Al-Mamun joined Bangladesh Police as an assistant superintendent of police in 1989. He served as Deputy Superintendent, Crime in Narayanganj District in 1991-1993, as Deputy Superintendent (Armed Police), Gazipur District in 1993-1995, and as Deputy Superintendent in CID from 1995-1997. Thereafter, served as SDPO Habiganj in 1997-1999 and SDPO Sadar, Sylhet, 1999-2000. Promoted as Additional SP in 2000, he served as Addl. SP (HQ), Comilla in 2000-2001, and thereafter in Range Reserve Forces and PTCs. He was promoted as SP in December 2006 and posted as SP, Nilphamari. From October 2007, he was appointed SP, Narail, where he served till 2009. He was promoted to DCP (Security) in DMP in the rank of AIG in 2009. Promoted to DIG, Mymensingh Range, from 2011 to 2013, as DIG, Dhaka Range, from 2013 to 2015, and as ADG in the RAB from 2015 to 2018. Thereafter, he was Addl. IGP in Special Branch from 2018 to 2020. Mamun was promoted to Additional IG grade-I in October 2021. During his service period, he served as superintendent of police in Nilphamari district, deputy commissioner in Dhaka Metropolitan Police, and as deputy inspector general in Mymensingh and Dhaka Range and Police Headquarters.

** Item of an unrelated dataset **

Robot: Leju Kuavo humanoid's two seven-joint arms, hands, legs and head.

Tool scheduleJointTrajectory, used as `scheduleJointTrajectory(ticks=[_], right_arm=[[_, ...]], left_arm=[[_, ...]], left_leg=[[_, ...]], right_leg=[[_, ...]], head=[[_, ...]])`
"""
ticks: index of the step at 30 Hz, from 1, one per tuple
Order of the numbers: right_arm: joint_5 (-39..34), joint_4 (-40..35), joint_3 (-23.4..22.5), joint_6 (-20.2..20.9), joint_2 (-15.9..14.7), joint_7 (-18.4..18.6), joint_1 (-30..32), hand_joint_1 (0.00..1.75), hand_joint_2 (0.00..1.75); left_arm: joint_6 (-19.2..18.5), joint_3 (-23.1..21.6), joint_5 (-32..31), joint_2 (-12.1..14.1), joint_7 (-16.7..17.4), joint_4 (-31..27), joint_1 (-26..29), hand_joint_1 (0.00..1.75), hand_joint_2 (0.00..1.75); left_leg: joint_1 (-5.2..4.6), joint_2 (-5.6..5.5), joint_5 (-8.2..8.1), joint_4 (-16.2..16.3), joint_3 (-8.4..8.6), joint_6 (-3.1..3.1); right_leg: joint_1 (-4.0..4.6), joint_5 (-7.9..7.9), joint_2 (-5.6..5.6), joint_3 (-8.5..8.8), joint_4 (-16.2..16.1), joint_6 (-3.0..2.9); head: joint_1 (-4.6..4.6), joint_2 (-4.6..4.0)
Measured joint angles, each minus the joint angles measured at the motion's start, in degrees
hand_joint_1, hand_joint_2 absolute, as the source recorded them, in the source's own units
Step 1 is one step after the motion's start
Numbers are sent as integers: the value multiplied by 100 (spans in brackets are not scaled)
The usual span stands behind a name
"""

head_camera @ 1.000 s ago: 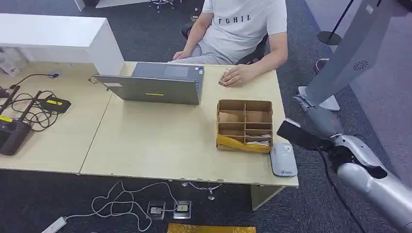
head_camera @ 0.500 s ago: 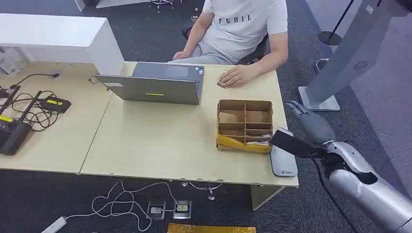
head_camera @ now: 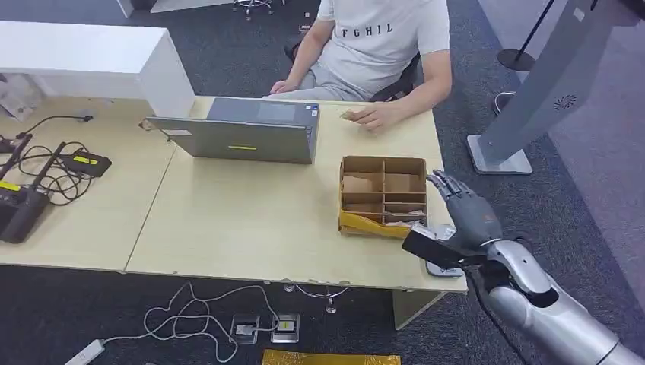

Al-Mamun was appointed IGP on 22 September 2022 and assumed his position on 30 September. He was scheduled to retire on 11 January 2023, as he would reach the age limit for governmental service. But he was appointed on a contractual basis for a period of one and a half years from 12 January 2023 to 11 July 2024. On 5 July 2024, his tenure was extended again, up to 11 July 2025. In the aftermath of the non-cooperation movement and the overthrow of Sheikh Hasina, his contract was cancelled on 6 August 2024, and Md. Mainul Islam was appointed the new IGP.

=== U.S. sanctions ===
On 10 December 2021, the U.S. Department of the Treasury added Al-Mamun to its Specially Designated Nationals (SDN) list over the killing of Ekramul Haque under the Global Magnitsky Act. Individuals on the list have their assets blocked, and U.S. persons are generally prohibited from dealing with them.

===Arrest and trial===
On 3 September 2024, Al-Mamun, along with another former IGP, A. K. M. Shahidul Haque, was arrested from the Uttara area of Dhaka. They are both facing multiple cases, including murder cases. On 17 September, he was arrested in six more murder cases filed with Uttara East and West police stations.

Al-Mamun's trial began on 20 November 2024. Along with seven others, Al-Mamun was accused of crimes against humanity, genocide, and overseeing massacres during the response to the non-cooperation movement. He pleaded guilty and became a state witness, providing testimony against former prime minister Sheikh Hasina and Home Affairs minister Asaduzzaman Khan. As a result of his plea, he avoided the death penalty and was sentenced to five years in prison. He also apologized to the court and the country.

==Personal life==
Al-Mamun is married to Tayyaba Musarrat Jaha Chowdhury, an associate professor at Holy Family Red Crescent Medical College.